PHILADELPHIA TRANSP. CO.



The opinion of the court was delivered by: KALODNER

This case was tried without a jury. The action is by the United States of America against the Philadelphia Transportation Company for damages to a United States mail truck.

The facts are virtually undisputed. There was a collision between the defendant's street car and the plaintiff's mail truck, in front of the post office on the north side of Midvale avenue, between 36th and 37th streets. Midvale avenue at that point is downgrade, straight, and has two sets of car tracks in the center of the street. Midvale avenue is 40 feet from curb to curb. The distance from the first rail to the curb is 12 feet 6 inches. The mail truck was 5 feet 7 1/2 inches in width overall.

 Sabin, the driver of the mail truck, stopped his vehicle in front of the post office to "tap" a mail box on the pavement. While he was out of the truck, a westbound street car struck the left hand rear of the truck and pushed it some 15 to 20 feet up on the pavement, the trolley car coming to a stop about 20 or 30 feet after the collision.

 The driver testified that he had chains on the tires of his mail truck. He said that when he reached the post office he pulled out of the car tracks but that he was unable to park the truck along the curb because there was a three-foot high pile of snow which prevented him from doing so. When he came to a stop the mail truck was facing west, parallel to the tracks. The driver said that when he had parked his truck as far from the tracks and as close to the curb as he physically could, he alighted and walked over to the mail box on the pavement so as to obtain its contents, return to the truck, and then continue with the rest of his trip to pick up mail. It was while he was getting the mail out of the mail box on the pavement, which, incidentally, was some 12 feet from the curb, that the driver heard a crash and saw that the westbound street car had struck his truck.

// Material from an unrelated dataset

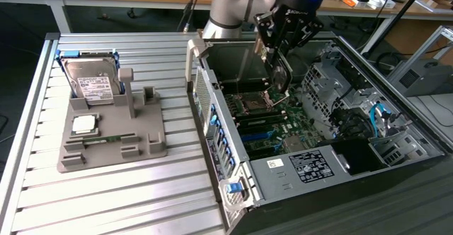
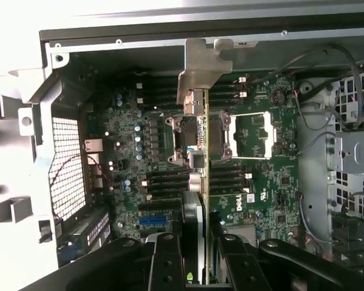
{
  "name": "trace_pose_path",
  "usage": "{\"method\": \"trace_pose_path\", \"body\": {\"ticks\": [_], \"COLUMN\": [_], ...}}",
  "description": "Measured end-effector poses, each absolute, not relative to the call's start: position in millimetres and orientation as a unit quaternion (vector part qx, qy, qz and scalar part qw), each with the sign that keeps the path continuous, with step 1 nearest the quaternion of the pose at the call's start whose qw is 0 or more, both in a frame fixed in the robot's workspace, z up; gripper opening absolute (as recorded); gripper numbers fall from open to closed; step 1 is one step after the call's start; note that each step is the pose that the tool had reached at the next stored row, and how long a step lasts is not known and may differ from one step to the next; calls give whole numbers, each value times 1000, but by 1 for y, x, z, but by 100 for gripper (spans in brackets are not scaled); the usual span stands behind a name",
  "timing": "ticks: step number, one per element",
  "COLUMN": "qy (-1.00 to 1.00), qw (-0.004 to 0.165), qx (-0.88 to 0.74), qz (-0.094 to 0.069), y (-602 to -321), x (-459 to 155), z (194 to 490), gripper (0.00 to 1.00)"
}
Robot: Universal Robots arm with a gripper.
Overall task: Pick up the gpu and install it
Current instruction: 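Pick up the gpu and move the gpu toward the slot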
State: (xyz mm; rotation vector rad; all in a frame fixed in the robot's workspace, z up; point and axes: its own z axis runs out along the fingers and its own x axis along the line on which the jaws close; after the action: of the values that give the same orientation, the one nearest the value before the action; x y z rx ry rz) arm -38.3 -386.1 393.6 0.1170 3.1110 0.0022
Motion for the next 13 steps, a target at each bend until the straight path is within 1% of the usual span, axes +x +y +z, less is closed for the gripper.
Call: {"method": "trace_pose_path", "body": {"ticks": [13], "qy": [999], "qw": [14], "qx": [38], "qz": [1], "y": [-392], "x": [-38], "z": [383], "gripper": [27]}}
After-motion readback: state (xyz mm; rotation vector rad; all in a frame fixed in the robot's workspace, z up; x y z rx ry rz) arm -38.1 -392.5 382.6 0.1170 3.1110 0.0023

He testified that at the time he came to a stop he looked and ascertained that there was no street car in sight.

 The defendant's motorman who operated the street car testified that the point of the accident was some 900 feet west of the crossing, and that he had a full view of the truck in its parked position when he was 300 feet away. He said, however, that he thought there was sufficient clearance to permit the street car to continue on its journey without coming into collision with the mail truck, in which observation he was in error, and hence this suit.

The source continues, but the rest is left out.